> TASK REQUIREMENTS
Return, character for character, the lines from the one bearing "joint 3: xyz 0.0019" through the end of the material. Omit everything before that line.

> MATERIAL PROVIDED
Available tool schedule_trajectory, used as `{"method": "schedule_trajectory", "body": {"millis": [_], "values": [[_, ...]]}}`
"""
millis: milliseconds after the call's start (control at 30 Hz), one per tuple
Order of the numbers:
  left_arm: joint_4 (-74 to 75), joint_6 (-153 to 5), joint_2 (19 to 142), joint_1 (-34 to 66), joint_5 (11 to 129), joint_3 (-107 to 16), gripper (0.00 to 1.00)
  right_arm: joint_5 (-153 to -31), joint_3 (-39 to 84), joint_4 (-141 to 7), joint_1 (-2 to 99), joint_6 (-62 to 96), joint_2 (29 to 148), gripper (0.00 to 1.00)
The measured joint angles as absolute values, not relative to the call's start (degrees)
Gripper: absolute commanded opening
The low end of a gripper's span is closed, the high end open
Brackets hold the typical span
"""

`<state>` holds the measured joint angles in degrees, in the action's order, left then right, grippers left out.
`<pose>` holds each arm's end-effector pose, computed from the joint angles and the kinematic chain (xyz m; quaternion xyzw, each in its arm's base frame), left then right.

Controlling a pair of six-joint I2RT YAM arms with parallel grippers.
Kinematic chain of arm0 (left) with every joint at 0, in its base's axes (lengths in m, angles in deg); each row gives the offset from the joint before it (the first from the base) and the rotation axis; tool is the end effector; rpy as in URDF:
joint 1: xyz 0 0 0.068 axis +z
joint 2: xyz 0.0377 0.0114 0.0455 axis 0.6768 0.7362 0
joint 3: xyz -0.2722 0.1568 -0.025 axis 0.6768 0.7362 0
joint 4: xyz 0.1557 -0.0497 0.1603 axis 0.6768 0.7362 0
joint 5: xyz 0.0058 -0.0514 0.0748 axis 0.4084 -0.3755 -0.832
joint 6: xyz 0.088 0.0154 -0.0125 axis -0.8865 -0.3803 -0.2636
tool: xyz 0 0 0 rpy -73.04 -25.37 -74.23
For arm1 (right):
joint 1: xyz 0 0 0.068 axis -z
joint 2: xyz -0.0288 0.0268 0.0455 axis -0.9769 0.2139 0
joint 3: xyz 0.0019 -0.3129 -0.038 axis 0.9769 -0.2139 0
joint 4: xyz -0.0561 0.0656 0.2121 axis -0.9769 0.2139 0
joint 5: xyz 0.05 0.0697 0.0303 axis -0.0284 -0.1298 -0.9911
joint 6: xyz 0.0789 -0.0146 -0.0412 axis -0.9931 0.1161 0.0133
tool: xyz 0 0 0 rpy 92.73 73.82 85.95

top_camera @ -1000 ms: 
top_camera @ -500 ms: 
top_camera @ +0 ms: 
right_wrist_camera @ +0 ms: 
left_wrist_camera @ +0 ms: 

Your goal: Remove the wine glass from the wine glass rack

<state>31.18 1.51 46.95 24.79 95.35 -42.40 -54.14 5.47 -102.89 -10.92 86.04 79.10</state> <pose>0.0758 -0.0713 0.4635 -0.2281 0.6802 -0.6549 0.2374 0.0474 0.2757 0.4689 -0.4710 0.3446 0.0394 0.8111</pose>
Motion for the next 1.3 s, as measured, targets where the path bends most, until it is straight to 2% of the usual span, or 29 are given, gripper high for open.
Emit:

> WRITTEN RESPONSE
joint 3: xyz 0.0019 -0.3129 -0.038 axis 0.9769 -0.2139 0
joint 4: xyz -0.0561 0.0656 0.2121 axis -0.9769 0.2139 0
joint 5: xyz 0.05 0.0697 0.0303 axis -0.0284 -0.1298 -0.9911
joint 6: xyz 0.0789 -0.0146 -0.0412 axis -0.9931 0.1161 0.0133
tool: xyz 0 0 0 rpy 92.73 73.82 85.95

top_camera @ -1000 ms: 
top_camera @ -500 ms: 
top_camera @ +0 ms: 
right_wrist_camera @ +0 ms: 
left_wrist_camera @ +0 ms: 

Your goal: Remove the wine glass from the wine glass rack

<state>31.18 1.51 46.95 24.79 95.35 -42.40 -54.14 5.47 -102.89 -10.92 86.04 79.10</state> <pose>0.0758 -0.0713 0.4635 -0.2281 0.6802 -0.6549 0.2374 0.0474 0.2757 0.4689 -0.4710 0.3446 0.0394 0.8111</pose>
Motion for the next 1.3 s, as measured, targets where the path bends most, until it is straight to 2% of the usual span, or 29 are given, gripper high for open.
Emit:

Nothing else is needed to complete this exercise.